The listing below should be printed exactly, though its pictures must not be.

-- Opening Marker --

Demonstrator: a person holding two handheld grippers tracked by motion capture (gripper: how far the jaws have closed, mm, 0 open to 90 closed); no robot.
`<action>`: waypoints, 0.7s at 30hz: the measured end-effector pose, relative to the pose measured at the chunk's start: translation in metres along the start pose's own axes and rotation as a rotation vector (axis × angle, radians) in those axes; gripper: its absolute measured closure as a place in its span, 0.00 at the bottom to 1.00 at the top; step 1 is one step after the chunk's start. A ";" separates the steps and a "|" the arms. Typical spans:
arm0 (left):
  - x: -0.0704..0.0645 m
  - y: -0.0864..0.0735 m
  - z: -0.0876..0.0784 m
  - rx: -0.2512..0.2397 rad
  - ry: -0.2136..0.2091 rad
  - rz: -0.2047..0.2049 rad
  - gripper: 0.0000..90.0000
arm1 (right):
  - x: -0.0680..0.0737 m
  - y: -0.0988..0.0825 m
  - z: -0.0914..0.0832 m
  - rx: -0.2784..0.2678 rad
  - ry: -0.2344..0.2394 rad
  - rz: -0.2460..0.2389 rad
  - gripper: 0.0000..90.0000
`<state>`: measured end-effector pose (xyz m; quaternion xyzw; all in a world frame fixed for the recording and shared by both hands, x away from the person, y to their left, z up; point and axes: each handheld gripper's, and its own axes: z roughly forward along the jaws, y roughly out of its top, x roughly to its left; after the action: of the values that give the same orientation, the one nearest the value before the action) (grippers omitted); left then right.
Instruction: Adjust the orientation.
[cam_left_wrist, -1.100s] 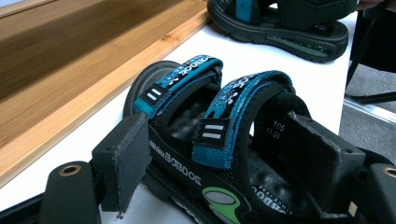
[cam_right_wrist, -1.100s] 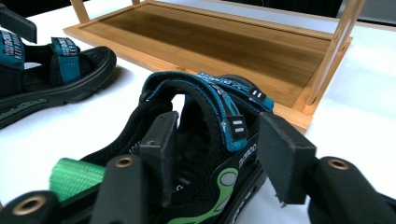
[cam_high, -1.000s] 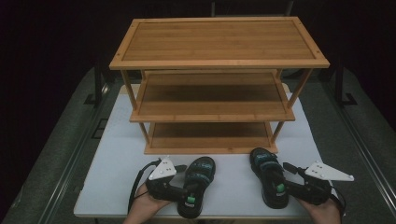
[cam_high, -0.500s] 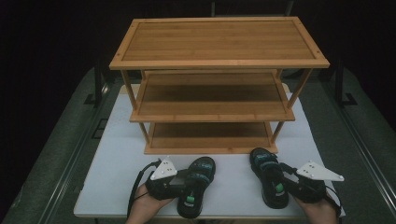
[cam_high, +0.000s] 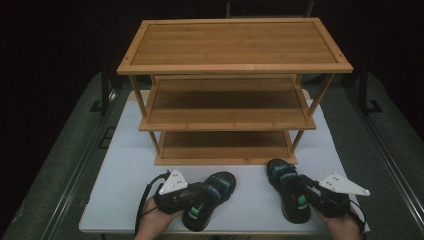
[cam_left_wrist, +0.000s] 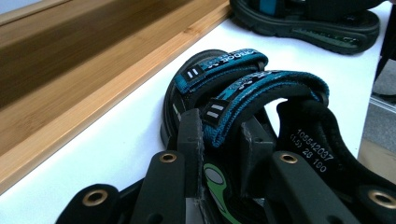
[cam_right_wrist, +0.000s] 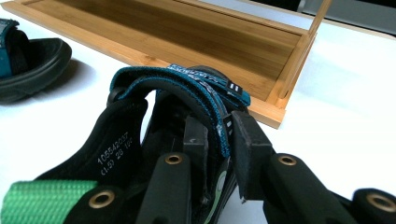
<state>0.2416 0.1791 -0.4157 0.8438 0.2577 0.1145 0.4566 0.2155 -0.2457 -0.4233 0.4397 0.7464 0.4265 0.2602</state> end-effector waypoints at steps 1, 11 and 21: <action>0.001 0.000 0.000 -0.004 -0.009 -0.008 0.82 | 0.000 0.000 0.000 -0.003 0.004 0.009 0.85; 0.000 0.001 0.000 -0.011 0.004 -0.012 0.85 | -0.001 0.001 -0.003 -0.016 0.027 0.031 0.85; 0.001 0.001 -0.003 -0.031 -0.013 -0.022 0.85 | 0.005 0.002 -0.007 -0.028 0.062 0.021 0.85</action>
<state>0.2413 0.1811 -0.4134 0.8345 0.2619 0.1079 0.4726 0.2084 -0.2434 -0.4183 0.4306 0.7433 0.4530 0.2385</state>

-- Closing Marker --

* [RESULT FOR THIS EXERCISE]:
Demonstrator: a person holding two handheld grippers tracked by motion capture (gripper: how far the jaws have closed, mm, 0 open to 90 closed); no robot.
`<action>`: waypoints, 0.7s at 30hz: the measured end-effector pose, relative to the pose measured at the chunk's start: translation in metres along the start pose's own axes and rotation as a rotation vector (axis × angle, radians) in those axes; gripper: its absolute measured closure as a place in its span, 0.00 at the bottom to 1.00 at the top; step 1 is one step after the chunk's start. A ";" separates the steps and a "|" the arms. Typical spans:
arm0 (left):
  - x: -0.0704..0.0645 m
  - y: -0.0864..0.0735 m
  - z: -0.0876..0.0784 m
  - rx: -0.2512..0.2397 rad
  - ry: -0.2136..0.2091 rad
  - rz: -0.2047..0.2049 rad
  - gripper: 0.0000..90.0000
arm1 (right):
  - x: -0.0680..0.0737 m
  - y: -0.0988..0.0825 m
  - z: -0.0914..0.0832 m
  - rx: -0.2784..0.2678 rad
  - ry: -0.2344..0.2394 rad
  - rz: -0.2460..0.2389 rad
  - gripper: 0.0000..90.0000
`<state>`: measured end-effector pose (xyz m; quaternion xyzw; all in a world frame fixed for the recording and shared by both hands, x away from the person, y to their left, z up; point and axes: each handheld gripper's, and its own axes: z roughly forward along the jaws, y roughly out of its top, x roughly to its left; after the action: of the values that give the same orientation, the one nearest the value before the action) (grippers omitted); left then right.
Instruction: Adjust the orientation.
[cam_left_wrist, -1.100s] 
[cam_right_wrist, -1.100s] 
[cam_high, -1.000s] 
[cam_high, -0.500s] 
[cam_high, +0.000s] 
[cam_left_wrist, +0.000s] 
[cam_right_wrist, +0.000s] 
<state>0.2416 0.1791 -0.4157 0.8438 0.2577 0.1145 0.4566 0.2155 -0.2457 -0.4233 0.4397 0.7464 0.4265 0.2602</state> end-effector waypoints at steps 1, 11 and 21: <action>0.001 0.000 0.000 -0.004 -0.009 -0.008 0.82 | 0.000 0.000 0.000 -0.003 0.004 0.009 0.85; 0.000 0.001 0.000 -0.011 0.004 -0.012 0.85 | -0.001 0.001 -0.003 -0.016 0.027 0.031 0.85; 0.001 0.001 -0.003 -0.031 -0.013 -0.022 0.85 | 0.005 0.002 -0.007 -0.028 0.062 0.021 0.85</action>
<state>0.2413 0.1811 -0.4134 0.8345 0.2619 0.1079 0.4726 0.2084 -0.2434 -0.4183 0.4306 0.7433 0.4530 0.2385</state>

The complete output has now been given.